Gernod wartete, bis er sicher sein konnte, dass Leon wirklich gegangen war und nicht am Fenster oder der Tür lauschte, was er durchaus für möglich hielt. Deshalb unterhielt er sich erst über etwas anderes mit Willibrod, bevor er zur Sache kam.
„Ich weiß nicht, ob es richtig war, Leon mit diesem speziellen Auftrag wegzuschicken. In Gefahr ist er so schon. Was meinst du? Sind wir leichtfertig?“
„Es steht ja etwas mehr auf dem Spiel als Leons Schicksal“, gab Willibrod zurück. „Du bist also sicher, dass er jemandem in die Quere gekommen ist und aus dem Weg geschafft werden sollte. Sie werden es wieder versuchen, das ist das, was mir Sorgen macht. Im Übrigen denke ich, er ist gewarnt und verhält sich vorsichtig. Außerdem haben wir keine Wahl. Wir können nicht selbst herumspionieren, wir fallen eher auf als er, wenn wir es versuchten.“
„Schon gut!“ Gernod stellte zwei Becher mit verdünntem Bier auf den Tisch und holte etwas trockenes Brot. Das war ihr Mittagsmahl. Die beiden hatten beschlossen, nicht mit den anderen Mönchen im Refektorium zu speisen und die Zeit zu nutzen, sich einen Plan zurechtzulegen. Abt Liudger würde sicher mit den Rügenern zusammen essen, so würde ihm ihre Abwesenheit nicht auffallen. Auf dem Tisch lagen immer noch die Briefe, die Gernod in den vergangenen Jahren aus Danzig erhalten hatte. Wichtige Briefe, deren eigentliches Geheimnis er noch nicht entschlüsselt hatte. Dabei kannte er die Briefe schon beinahe auswendig, so oft hatte er sie gelesen.
Am Abend gingen er und Willibrod in den Kapitelsaal. Es fand eine der regelmäßigen Versammlungen statt, auf der Klosterangelegenheiten besprochen wurden.
Der Kapitelsaal war quadratisch und hatte eine gewölbte Decke. Eingebaute steinerne Bänke liefen ringsum an den Wänden entlang. Dort saßen die Mönche einer neben dem anderen, so dass jeder jeden sehen und ansprechen konnte. Um zu zeigen, dass in der Versammlung keiner über dem anderen stand und alle die gleiche Stimme hatten, saß niemand bevorzugt. Bei diesen Treffen wurde auch über Verstöße gegen die Klosterregeln gesprochen und es wurden Strafen bestimmt. Entweder ein Mönch bekannte sich von sich aus schuldig, oder er wurde von einem anderen eines Vergehens bezichtigt, um ihm Gelegenheit zur Reue zu geben. Diese öffentlichen Verhandlungen dienten dazu, die Mitglieder der Klostergemeinschaft Demut zu lehren. Gernod war gespannt, ob Liudger Leon erwähnen würde, und dass sich Willibrod die Anordnung des Abts zurechtgebogen hatte, als er den Jungen zu sich bestellt hatte. Und in Wirklichkeit waren sie es ja beide gewesen.

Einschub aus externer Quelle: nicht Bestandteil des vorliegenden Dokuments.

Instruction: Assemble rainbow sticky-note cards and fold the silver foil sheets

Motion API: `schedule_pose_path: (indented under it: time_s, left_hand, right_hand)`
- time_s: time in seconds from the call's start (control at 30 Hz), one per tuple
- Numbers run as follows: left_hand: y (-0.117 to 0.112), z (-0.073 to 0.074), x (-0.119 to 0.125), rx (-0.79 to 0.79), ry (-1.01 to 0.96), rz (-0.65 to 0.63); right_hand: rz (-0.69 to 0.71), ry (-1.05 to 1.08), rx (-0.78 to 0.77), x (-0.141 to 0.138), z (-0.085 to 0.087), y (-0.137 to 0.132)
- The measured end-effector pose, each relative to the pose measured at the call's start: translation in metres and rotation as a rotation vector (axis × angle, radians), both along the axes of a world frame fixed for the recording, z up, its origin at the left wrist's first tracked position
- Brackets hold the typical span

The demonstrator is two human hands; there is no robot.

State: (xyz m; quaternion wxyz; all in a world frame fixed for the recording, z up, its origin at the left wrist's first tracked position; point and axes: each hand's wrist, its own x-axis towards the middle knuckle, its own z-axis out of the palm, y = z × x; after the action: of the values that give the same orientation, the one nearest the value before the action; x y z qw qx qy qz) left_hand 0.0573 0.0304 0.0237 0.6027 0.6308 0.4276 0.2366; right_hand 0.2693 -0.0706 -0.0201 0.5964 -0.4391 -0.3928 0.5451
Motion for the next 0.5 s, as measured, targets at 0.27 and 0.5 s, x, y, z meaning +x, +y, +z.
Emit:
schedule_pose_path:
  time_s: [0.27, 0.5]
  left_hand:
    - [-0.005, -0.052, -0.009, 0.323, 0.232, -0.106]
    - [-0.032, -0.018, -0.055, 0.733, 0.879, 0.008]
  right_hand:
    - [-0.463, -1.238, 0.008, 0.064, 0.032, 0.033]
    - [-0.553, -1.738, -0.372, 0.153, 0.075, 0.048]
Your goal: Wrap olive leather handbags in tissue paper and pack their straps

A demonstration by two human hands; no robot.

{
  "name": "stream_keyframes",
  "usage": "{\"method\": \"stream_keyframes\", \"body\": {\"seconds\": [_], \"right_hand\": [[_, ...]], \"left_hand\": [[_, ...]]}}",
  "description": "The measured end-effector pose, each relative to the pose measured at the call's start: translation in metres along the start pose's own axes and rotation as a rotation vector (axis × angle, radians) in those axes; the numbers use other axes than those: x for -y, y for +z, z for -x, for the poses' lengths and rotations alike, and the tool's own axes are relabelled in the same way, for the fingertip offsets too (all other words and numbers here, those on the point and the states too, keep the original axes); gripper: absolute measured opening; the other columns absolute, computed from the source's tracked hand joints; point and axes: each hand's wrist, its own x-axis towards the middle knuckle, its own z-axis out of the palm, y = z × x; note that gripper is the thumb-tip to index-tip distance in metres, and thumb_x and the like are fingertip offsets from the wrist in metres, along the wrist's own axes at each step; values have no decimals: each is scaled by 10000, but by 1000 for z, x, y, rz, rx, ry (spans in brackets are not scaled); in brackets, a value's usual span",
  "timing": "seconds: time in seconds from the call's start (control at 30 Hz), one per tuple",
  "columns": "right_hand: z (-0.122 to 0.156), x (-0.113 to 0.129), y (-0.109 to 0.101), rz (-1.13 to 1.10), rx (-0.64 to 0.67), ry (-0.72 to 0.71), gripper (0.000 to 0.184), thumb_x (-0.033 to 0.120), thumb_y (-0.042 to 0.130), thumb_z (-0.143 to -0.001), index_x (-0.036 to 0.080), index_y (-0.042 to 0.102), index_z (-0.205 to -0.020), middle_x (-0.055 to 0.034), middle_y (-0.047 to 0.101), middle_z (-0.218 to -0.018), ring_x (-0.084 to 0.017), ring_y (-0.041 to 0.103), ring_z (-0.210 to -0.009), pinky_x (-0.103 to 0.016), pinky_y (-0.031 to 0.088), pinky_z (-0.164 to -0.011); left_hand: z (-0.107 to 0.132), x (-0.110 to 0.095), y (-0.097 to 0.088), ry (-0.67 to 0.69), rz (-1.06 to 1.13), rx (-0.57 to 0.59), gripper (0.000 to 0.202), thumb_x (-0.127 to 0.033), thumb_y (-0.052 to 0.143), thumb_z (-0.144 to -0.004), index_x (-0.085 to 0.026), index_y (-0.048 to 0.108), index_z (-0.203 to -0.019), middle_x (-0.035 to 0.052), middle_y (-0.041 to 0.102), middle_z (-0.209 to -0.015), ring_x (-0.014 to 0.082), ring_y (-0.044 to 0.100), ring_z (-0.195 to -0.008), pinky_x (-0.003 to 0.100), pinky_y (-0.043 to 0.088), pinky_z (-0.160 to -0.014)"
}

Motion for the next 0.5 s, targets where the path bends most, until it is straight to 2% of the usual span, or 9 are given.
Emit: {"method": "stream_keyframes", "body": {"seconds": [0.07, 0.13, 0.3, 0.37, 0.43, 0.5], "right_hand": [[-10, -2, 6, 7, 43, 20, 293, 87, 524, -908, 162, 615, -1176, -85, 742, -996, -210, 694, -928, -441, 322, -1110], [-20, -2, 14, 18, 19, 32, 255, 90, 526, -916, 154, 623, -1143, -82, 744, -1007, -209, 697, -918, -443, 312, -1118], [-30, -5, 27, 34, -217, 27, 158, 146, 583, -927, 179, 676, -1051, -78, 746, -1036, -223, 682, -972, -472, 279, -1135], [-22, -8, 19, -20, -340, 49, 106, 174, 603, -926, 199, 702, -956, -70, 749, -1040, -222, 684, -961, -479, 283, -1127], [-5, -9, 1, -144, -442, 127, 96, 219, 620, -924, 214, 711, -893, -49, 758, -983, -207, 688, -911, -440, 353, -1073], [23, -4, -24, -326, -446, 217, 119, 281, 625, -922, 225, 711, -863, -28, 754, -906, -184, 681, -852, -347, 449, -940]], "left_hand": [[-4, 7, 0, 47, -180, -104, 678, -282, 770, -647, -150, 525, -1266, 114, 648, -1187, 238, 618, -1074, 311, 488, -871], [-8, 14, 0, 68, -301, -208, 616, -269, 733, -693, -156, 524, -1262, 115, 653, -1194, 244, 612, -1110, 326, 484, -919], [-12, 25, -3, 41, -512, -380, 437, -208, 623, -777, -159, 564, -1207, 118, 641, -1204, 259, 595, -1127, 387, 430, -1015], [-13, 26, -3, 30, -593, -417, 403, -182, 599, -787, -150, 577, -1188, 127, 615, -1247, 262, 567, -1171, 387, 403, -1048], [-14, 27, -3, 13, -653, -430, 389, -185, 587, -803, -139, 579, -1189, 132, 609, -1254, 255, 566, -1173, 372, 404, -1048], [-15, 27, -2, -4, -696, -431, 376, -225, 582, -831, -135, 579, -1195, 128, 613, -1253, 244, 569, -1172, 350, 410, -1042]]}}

Einige Mönche zeigten sich tief erschüttert durch den Diebstahl des Kreuzes, das kam Gernod sehr gelegen. Geschickt brachte er vor, dass es auch noch hätte schlimmer kommen können. Als den anderen dämmerte, was er damit meinte, erschreckte es sie noch mehr. Danach hatten es Gernod und Willibrod leicht, eine bestimmte Idee den anderen zu vermitteln, ohne dass sie allzu deutlich wurden. Außer Liudger selbst nahmen ja auch Beiß und Schnapp an der Versammlung teil, obwohl sie nicht offiziell zum Kloster gehörten. Sie waren nur Gäste. Und wahrscheinlich fragten sich viele der Mönche, die die beiden nicht gerade freundlich betrachteten, wie lange sie noch blieben. Einer erkundigte sich direkt, ob das Kloster in Danzig sie nicht längst vermissen würde. Darauf gab weder Beiß noch Schnapp eine Antwort.
„Vielleicht sollte einer von uns mal nach Danzig schreiben?“, nuschelte Willibrod so leise, dass nur Gernod ihn verstehen konnte.
„Ja“, sagte Gernod, „daran habe ich schon gedacht. Nun warte ich auf eine Antwort auf meinen Brief.“
Beinahe hätte Willibrod vor Überraschung etwas zu laut darauf reagiert.
„Du mit deinen Heimlichkeiten!“
„Sei still, Bruder!“, zischte jemand.
Jetzt kamen die Vergehen zur Sprache. Gernod machte sich auf Unangenehmes gefasst, als sich Liudgers Blick wohl kaum zufällig als erstes auf Willibrod richtete.